Using the $1\text{ Da}$ approximation: $$z_2 = \frac{848.9758 - 1}{848.9758 - 824.0635} \approx 34$$

2. Intact Mass ($M$) of eGFP Protein: Knowing the charge is $+34$ for the $824.0635$ peak: $$M = (34 \times 824.0635) - 34$$ $$M \approx 27,984.16\text{ Da}$$

3. Zoomed-In Peak Charge State Determination: Using the intact mass ($M \approx 27,984\text{ Da}$) to find the charge state for a peak centered around $m/z \approx 1474$: $$z = \frac{M}{m/z}$$

$$z = \frac{27984}{1474} \approx 18.98 \rightarrow z = 19+$$

Conclusion:

The peak at $m/z \approx 1474$ represents the $+19$ charge state.

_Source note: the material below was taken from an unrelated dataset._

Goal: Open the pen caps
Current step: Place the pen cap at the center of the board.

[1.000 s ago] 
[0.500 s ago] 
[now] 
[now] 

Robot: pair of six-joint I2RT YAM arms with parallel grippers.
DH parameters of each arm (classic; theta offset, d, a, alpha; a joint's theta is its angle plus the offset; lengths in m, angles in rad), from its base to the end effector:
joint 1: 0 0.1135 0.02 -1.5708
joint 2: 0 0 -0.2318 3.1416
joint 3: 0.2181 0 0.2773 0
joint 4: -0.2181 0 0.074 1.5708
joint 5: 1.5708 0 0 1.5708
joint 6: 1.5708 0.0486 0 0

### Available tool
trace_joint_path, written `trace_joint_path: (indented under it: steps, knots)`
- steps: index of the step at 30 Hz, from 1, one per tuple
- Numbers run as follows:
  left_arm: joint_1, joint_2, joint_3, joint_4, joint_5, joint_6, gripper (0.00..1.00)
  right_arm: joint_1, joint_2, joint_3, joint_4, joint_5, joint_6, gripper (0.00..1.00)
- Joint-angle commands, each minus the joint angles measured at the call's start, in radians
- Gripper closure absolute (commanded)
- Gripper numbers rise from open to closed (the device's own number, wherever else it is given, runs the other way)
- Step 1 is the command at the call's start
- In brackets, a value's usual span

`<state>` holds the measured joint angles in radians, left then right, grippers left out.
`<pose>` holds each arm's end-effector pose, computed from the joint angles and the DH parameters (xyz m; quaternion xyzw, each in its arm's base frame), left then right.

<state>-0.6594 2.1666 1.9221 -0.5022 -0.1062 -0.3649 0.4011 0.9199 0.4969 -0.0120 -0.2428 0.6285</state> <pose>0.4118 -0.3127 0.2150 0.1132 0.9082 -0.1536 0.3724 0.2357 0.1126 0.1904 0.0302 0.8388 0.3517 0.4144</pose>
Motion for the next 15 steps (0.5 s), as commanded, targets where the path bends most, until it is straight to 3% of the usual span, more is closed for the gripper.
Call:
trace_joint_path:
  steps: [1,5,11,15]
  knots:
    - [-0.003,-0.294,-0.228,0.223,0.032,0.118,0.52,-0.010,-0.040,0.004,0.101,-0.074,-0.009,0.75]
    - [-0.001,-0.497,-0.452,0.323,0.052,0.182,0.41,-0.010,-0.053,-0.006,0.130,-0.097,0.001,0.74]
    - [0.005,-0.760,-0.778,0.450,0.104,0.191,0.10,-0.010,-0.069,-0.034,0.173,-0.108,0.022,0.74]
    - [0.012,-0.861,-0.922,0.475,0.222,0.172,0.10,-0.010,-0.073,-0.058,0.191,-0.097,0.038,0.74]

Homework: Waters Part 2 — Secondary/Tertiary structure

We will analyze eGFP in its native, folded state and compare it to its denatured, unfolded state on a quadrupole time-of-flight MS. We will be doing MS-only analysis (no liquid chromatography, also known as “direct infusion” experiments) on the Waters Xevo G3-QToF MS.

Based on learnings in the lab, please explain the difference between native and denatured protein conformations. For example, what happens when a protein unfolds? How is that determined with a mass spectrometer? What changes do you see in the mass spectrum between the native and denatured protein analyses (Figure 2)?

Native proteins maintain their folded, biologically active structures, while denatured proteins unfold into extended, disordered chains due to disruption of non-covalent interactions like hydrogen bonds and hydrophobic effects.Denaturation (e.g., via acid like formic or heat) breaks the highly ordered tertiary or quarternary structure, yielding random coils with exposed residues. Unfolding increases solvent-accessible surface area, often shifting charge statesNative proteins typically show narrow, high-charge distributions (e.g., +4 to +7 here), while denatured ones display broader, lower-charge envelopes (+3 to +5).

Mass spectrometers distinguish via charge state distributions (CSD) in ESI-TOF spectra: native MS yields narrow, symmetric peaks at higher m/z (lower z, intact fold limits adduction); denatured MS shows wider CSD at lower m/z (higher z, flexible chain binds more ions). Isotope resolution sharpens in native due to stable conformers.

Top Spectrum (Green, Denatured): This spectrum shows a broad distribution of many peaks across a wide range of mass-to-charge ratios (m/z), particularly at lower (m/z) values. This is characteristic of a highly charged species, as the charge (z) is high and the mass (m) is the same.

Bottom Spectrum (Red, Native): This spectrum shows fewer, more intense peaks clustered at higher (m/z) values. This indicates a lower charge state distribution, consistent with a compact, folded protein where fewer sites were available for protonation.

Zooming into the native mass spectrum of eGFP from the Waters Xevo G3 Q-Tof MS (see Figure 3), can you discern the charge state of the peak at ~2800 m/z? What is the charge state? How can you tell?

Identify adjacent isotopic peaks

Adjacent Isotopic Peaks

$m/z_1 = 2545.3140$
$m/z_2 = 2545.4058$

1. Difference in $m/z$ Values ($\Delta m/z$): $$\Delta m/z = m/z_2 - m/z_1$$ $$\Delta m/z = 2545.4058 - 2545.3140 = 0.0918$$

2. Charge State Calculation ($z$): Using the monoisotopic mass difference of carbon-13 ($\Delta m \approx 1.00335\text{ Da}$): $$z = \frac{1.00335}{\Delta m/z}$$

Substituting the value: $$z = \frac{1.00335}{0.0918} \approx 10.93$$

Final Result:

Calculated charge: $z \approx 11$

The charge state of the peak at approximately (2800,m/z) is approximately 11. This is determined by measuring the mass-to-charge difference between adjacent isotopic peaks in the high-resolution inset and dividing the known isotopic mass difference (approx. 1.00335 Da) by the observed (m/z) difference.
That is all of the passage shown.